Pull every line with "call" from the data below and copy it.

=-=-=-=-=

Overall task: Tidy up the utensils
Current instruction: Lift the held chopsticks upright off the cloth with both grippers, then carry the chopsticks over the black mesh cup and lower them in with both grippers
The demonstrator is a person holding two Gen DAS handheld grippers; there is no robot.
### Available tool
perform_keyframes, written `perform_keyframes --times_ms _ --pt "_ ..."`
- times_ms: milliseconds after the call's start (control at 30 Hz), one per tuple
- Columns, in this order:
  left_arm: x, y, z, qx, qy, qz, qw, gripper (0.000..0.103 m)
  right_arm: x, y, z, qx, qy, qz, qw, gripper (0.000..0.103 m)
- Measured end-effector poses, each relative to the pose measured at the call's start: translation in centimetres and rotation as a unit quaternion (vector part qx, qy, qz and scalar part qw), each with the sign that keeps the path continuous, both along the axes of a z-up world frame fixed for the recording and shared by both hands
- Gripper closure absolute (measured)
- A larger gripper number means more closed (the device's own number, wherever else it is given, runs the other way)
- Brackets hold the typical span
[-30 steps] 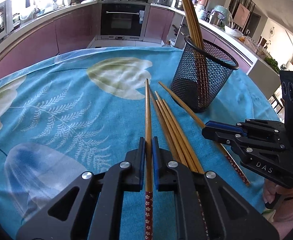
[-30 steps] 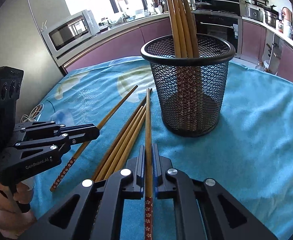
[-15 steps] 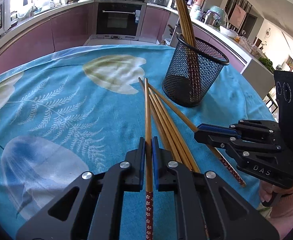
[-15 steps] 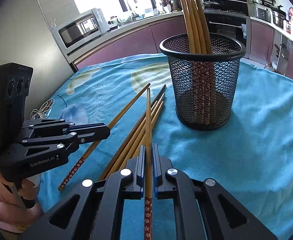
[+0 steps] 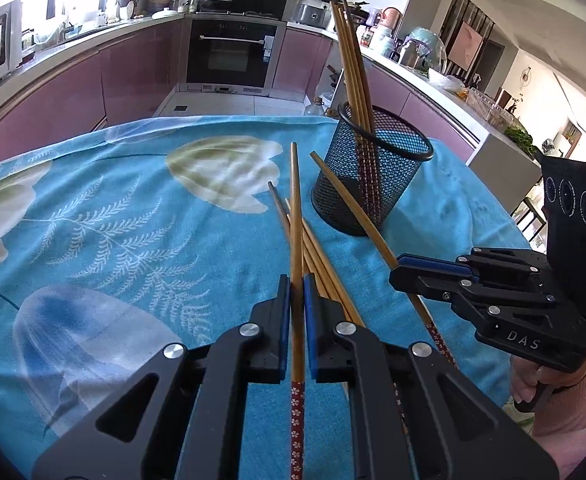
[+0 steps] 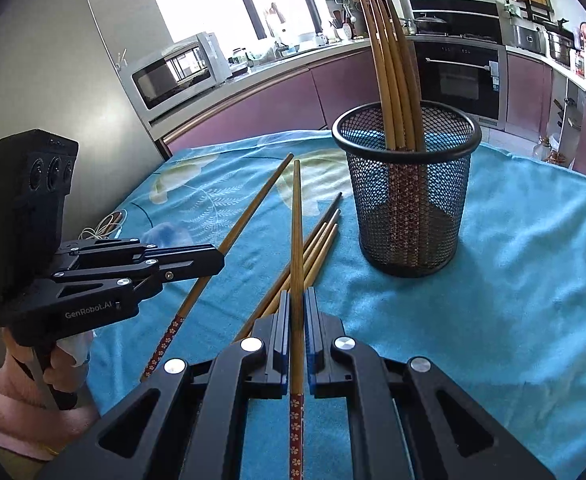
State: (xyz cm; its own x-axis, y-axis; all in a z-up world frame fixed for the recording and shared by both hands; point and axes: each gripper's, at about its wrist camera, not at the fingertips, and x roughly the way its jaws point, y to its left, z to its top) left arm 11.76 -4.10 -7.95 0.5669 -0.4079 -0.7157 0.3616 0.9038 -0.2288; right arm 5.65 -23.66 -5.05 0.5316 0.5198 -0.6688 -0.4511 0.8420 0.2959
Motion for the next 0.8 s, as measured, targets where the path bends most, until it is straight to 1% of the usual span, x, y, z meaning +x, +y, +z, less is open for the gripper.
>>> perform_keyframes --times_ms 133,400,633,800 --pt "-0.2 0.2 1.3 -0.02 -0.007 -0.009 0.9997 0.095 -0.4 -0.6 1.0 0.017 -0.011 0.001 1.0 0.097" --pt "-0.9 0.7 4.3 -0.061 -0.029 -0.024 0.9974 0.095 -0.9 -2.3 3.8 0.04 -0.052 -0.012 0.998 0.097" --pt "-0.6 0.8 6.8 -0.084 -0.054 -0.028 0.9946 0.095 -0.5 -3.8 6.1 0.053 -0.088 -0.026 0.994 0.097" --pt "0.0 0.4 8.3 -0.089 -0.074 -0.028 0.993 0.095 -0.1 -4.4 7.7 0.055 -0.114 -0.033 0.991 0.097"
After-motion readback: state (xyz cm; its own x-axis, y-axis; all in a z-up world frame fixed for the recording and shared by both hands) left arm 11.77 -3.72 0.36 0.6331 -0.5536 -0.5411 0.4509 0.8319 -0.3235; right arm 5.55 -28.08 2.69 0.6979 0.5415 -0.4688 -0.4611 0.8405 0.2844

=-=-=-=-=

Solution below:
- times_ms: milliseconds after the call's start (control at 30 Hz), one per tuple
- Measured end-effector poses, each relative to the pose measured at the call's start: translation in centimetres and rotation as a unit quaternion (vector part qx, qy, qz and scalar part qw), each with the sign that keeps the path continuous, both along the axes of a z-up world frame fixed for the recording and shared by both hands

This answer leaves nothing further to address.